La acusación constitucional iniciada por la oposición en la Cámara de Diputados dejó a Piñera a merced de un milagro o de un gran acto de complicidad de la derecha que lo acompañaba hasta el 12 de octubre. La acción podría desembocar en su suspensión en el cargo y luego, tras su pasaje por el Senado, en la destitución. Todo esto se da en el contexto de unas elecciones presidenciales y legislativas a realizarse el 21 de noviembre, en las que el candidato oficialista (el exministro de Desarrollo Social, Sebastián Sichel) viene con sus posibilidades en picada: de un primer lugar a principios de agosto a un cuarto puesto la semana pasada, del 24% a poco más del 10. Y encima se quedó sin jefe de campaña, porque Cristóbal Acevedo debió renunciar, implicado él también en un caso de soborno.

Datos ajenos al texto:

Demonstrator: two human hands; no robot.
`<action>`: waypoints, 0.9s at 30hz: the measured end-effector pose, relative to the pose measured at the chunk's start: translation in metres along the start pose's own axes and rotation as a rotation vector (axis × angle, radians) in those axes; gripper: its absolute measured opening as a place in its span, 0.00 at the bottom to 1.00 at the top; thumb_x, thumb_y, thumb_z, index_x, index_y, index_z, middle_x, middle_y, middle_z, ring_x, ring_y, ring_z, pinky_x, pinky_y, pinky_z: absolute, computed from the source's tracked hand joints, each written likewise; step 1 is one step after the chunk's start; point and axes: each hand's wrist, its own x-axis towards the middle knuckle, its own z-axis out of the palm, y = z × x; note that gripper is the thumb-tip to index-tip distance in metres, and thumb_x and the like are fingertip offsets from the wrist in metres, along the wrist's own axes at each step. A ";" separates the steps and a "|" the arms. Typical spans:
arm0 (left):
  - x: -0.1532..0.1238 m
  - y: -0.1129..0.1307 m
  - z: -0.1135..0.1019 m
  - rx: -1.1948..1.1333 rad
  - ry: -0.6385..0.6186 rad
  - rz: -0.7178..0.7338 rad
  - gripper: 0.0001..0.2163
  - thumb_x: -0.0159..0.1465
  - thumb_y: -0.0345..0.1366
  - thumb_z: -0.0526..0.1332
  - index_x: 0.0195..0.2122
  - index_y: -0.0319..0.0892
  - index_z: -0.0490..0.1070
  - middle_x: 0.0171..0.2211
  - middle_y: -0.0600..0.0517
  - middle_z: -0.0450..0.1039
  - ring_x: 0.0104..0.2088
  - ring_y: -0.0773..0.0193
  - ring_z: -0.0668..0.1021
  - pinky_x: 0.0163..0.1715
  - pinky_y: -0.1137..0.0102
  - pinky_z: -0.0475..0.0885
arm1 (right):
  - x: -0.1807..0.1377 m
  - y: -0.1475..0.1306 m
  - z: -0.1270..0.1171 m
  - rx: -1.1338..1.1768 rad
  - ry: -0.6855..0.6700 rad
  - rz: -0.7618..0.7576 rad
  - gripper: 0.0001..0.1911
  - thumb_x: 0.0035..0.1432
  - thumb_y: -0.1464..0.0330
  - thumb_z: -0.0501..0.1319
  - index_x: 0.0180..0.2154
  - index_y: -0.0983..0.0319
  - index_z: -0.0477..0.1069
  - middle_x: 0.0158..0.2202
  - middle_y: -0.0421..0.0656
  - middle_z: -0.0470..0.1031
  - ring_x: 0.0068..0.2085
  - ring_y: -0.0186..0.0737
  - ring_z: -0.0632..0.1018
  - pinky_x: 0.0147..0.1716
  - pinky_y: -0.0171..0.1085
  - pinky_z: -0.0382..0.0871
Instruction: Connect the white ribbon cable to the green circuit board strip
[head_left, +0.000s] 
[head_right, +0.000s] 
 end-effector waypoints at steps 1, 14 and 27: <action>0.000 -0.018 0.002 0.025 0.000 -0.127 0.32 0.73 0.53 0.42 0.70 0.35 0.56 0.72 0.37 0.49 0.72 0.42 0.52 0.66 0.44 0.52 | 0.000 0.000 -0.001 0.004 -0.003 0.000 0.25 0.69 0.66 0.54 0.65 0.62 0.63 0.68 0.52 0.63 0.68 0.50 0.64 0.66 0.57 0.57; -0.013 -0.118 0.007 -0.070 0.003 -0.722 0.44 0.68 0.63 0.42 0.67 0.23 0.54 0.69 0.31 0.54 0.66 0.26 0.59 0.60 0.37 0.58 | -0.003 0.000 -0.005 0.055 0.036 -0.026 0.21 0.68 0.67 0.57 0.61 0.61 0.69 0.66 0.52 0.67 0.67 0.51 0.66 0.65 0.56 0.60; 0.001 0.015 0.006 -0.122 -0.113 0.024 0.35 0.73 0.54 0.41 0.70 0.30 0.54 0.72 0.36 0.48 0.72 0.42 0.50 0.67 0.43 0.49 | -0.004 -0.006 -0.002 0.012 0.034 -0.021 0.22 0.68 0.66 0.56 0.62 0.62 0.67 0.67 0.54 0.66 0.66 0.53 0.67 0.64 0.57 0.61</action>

En la macrozona –y esto hay que ponerlo en el primer lugar de los análisis porque muestra hasta qué punto se degradó la presencia estatal– el orden público está fuera de control. La ocupación de predios y las acciones directas de reivindicación mapuche, que chocan con la presencia de poderosos grupos armados por las forestales, conforman el cuadro diario de las cuatro provincias. Los ataques armados, la quema de camiones, maquinaria agrícola y depósitos forestales y los piquetes carreteros son ya parte del paisaje en esa región donde la policía se ha visto rebasada y los políticos carecen de capacidad para garantizar nada. En febrero, con aquellas primeras medidas represivas, el líder Llaitul Catrillanca ya había lanzado una dramática advertencia ahora replicada: “Desde nuestras provincias les decimos que, de ser necesario, estamos decididos a resistir bala por bala”.

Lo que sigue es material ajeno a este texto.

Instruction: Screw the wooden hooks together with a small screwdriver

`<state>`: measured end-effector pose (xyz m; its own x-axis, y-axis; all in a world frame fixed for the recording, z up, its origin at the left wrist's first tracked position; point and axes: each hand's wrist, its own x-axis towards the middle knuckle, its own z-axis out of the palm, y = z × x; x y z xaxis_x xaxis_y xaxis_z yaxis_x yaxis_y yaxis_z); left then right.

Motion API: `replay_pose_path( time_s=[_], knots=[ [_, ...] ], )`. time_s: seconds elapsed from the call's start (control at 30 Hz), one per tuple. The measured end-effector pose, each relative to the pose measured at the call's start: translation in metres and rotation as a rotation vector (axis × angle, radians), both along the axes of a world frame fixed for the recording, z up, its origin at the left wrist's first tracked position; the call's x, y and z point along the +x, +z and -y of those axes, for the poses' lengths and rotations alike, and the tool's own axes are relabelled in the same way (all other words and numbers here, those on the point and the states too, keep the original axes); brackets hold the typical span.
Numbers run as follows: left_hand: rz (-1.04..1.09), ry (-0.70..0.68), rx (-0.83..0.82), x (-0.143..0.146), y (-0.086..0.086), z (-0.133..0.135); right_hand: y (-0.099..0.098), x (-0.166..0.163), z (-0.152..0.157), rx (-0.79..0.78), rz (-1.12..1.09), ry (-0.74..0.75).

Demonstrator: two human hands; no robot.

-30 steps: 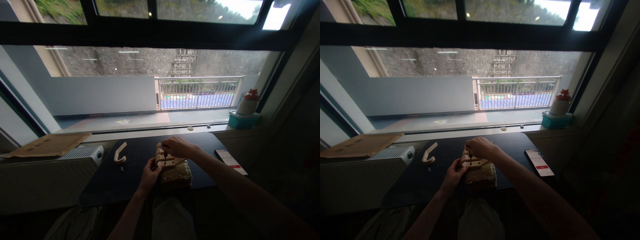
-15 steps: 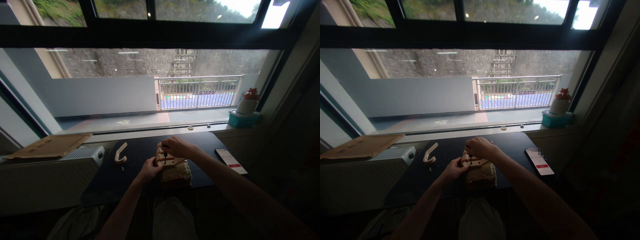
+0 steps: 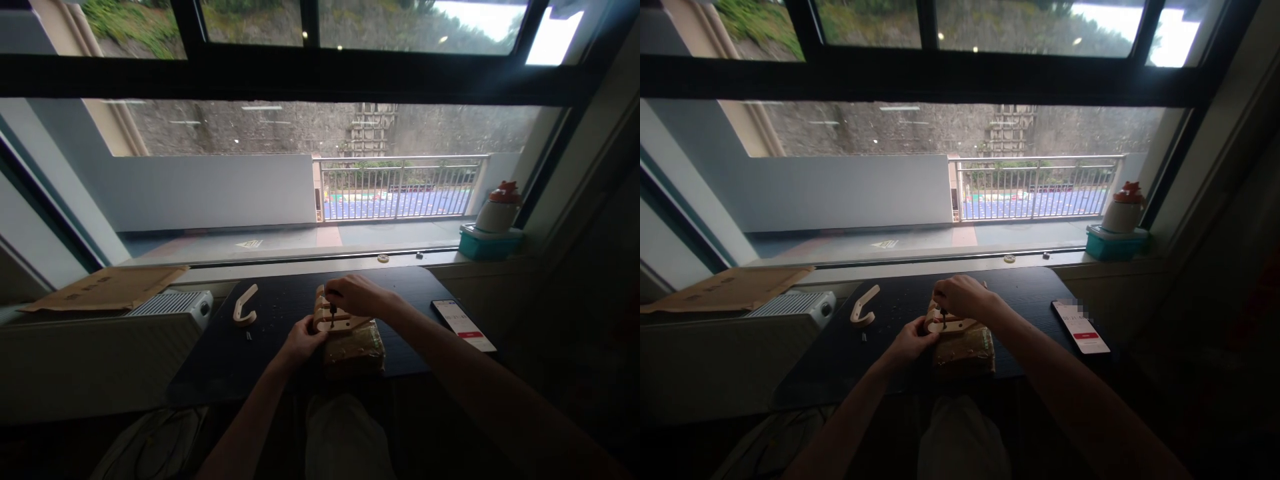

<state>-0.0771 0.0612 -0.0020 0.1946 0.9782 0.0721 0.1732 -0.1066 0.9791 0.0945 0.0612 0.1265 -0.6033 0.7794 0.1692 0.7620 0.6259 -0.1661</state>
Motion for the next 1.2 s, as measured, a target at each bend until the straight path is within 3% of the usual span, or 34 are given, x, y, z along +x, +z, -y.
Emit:
replay_pose_path(
  time_s=[0.17,0.27,0.53,0.83,1.0,1.2],
  knots=[
    [0.086,0.018,-0.067,0.003,-0.002,0.005,-0.014,0.004,-0.001,-0.137,-0.159,-0.037],
    [0.176,-0.01,-0.132,0.009,-0.007,0.014,-0.024,0.008,-0.004,-0.138,-0.229,-0.076],
    [0.194,-0.058,-0.095,0.012,-0.02,0.023,-0.035,0.006,-0.012,-0.093,-0.26,-0.101],
    [0.182,-0.05,-0.111,0.01,-0.013,0.021,-0.022,0.005,-0.009,-0.097,-0.196,-0.047],
    [0.189,0.035,-0.106,0.011,-0.013,0.018,-0.007,0.001,-0.008,-0.071,-0.073,0.032],
    [0.198,0.075,-0.071,0.015,-0.014,0.018,-0.002,-0.013,0.0,-0.032,0.046,-0.159]
  ],
)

Más de 60 mil hectáreas en disputa

De los algo más de 20 millones de chilenos censados en 2017, alrededor del 12% reivindicó sus raíces mapuches, pese a la xenofobia que los condena cada día. Son casi 2,5 millones de personas no reconocidas como pertenecientes a un pueblo originario –una realidad que también alcanza a los otros nueve existentes en el país– sino como una etnia. La gran mayoría vive en la pobreza y, como desde mediados del siglo XIX, cuando por primera vez fueron blanco de los blancos y sufrieron la persecución y exterminio de la Pacificación de la Araucanía (1861-1883), siguen reclamando sus tierras. Gran parte de las 600.000 hectáreas en disputa, 20% de esa región austral, quedaron en manos de la industria forestal.

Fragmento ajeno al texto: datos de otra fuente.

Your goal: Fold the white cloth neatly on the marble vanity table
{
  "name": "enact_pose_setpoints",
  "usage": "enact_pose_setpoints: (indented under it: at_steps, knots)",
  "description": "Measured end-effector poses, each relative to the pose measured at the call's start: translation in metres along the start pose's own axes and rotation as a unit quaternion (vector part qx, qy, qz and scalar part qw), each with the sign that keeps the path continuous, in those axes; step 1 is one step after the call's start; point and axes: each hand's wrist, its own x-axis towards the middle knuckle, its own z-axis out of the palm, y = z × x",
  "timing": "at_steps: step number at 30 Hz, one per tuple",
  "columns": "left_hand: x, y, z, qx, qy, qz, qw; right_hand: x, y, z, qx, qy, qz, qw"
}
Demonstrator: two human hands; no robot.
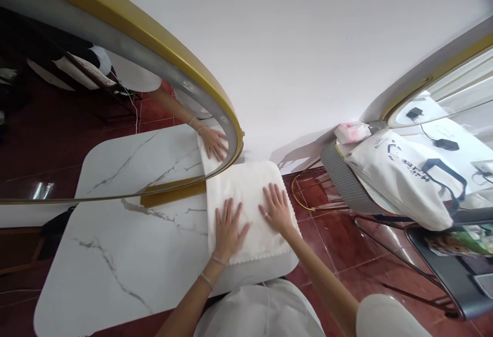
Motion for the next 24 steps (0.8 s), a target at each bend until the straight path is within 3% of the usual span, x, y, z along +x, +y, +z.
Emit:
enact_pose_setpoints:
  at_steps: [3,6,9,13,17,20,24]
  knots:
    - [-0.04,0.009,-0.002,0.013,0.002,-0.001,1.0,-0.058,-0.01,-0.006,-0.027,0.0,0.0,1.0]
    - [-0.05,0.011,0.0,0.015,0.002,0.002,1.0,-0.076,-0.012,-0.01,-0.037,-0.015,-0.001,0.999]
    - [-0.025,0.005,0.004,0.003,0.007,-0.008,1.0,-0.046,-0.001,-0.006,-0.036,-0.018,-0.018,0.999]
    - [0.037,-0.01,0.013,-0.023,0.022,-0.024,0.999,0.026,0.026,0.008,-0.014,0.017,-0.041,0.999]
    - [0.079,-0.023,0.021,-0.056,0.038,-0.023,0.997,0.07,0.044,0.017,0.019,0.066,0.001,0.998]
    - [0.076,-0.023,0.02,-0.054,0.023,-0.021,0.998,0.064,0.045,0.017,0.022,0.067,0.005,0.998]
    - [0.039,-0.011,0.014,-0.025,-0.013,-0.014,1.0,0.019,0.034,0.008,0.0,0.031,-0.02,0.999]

Según el Centro de Investigación Periodística (CIPER) de Santiago, dos familias –Matte y Angelini, dueñas de Celulosa Arauco, que también tiene fuertes intereses en Argentina, en la provincia de Misiones– controlan el 70% del negocio forestal. Este  grupo empresarial construyó un millonario negocio con base en el monocultivo de eucaliptus y pinos, con los que reemplazó al bosque nativo. Según los estudiosos consultados por CIPER, con el paso del tiempo, y debido a la gran cantidad de agua que demandan, esa sustitución de especies provocó la degradación de las antiguamente generosas tierras adyacentes.

Como lógica derivación, más de 100.000 personas residentes en la zona de influencia directa de las forestales se quedaron sin acceso al agua potable. Deben esperar la llegada salvadora del camión cisterna. Además, la actividad provocó la contaminación de los cursos de agua lindantes, generando una situación compleja para quienes se dedican al cultivo de alimentos a pequeña escala, para consumo familiar y para el trueque con sus vecinos. Contra lo que pregonaron los impulsores de la industria cuando llegaron con el manual neoliberal bajo el brazo, la expansión del negocio forestal no sólo no aumentó los ingresos de la población ni generó más fuentes de trabajo, sino que provocó la caída del ingreso de la población mapuche y el consiguiente aumento de la pobreza.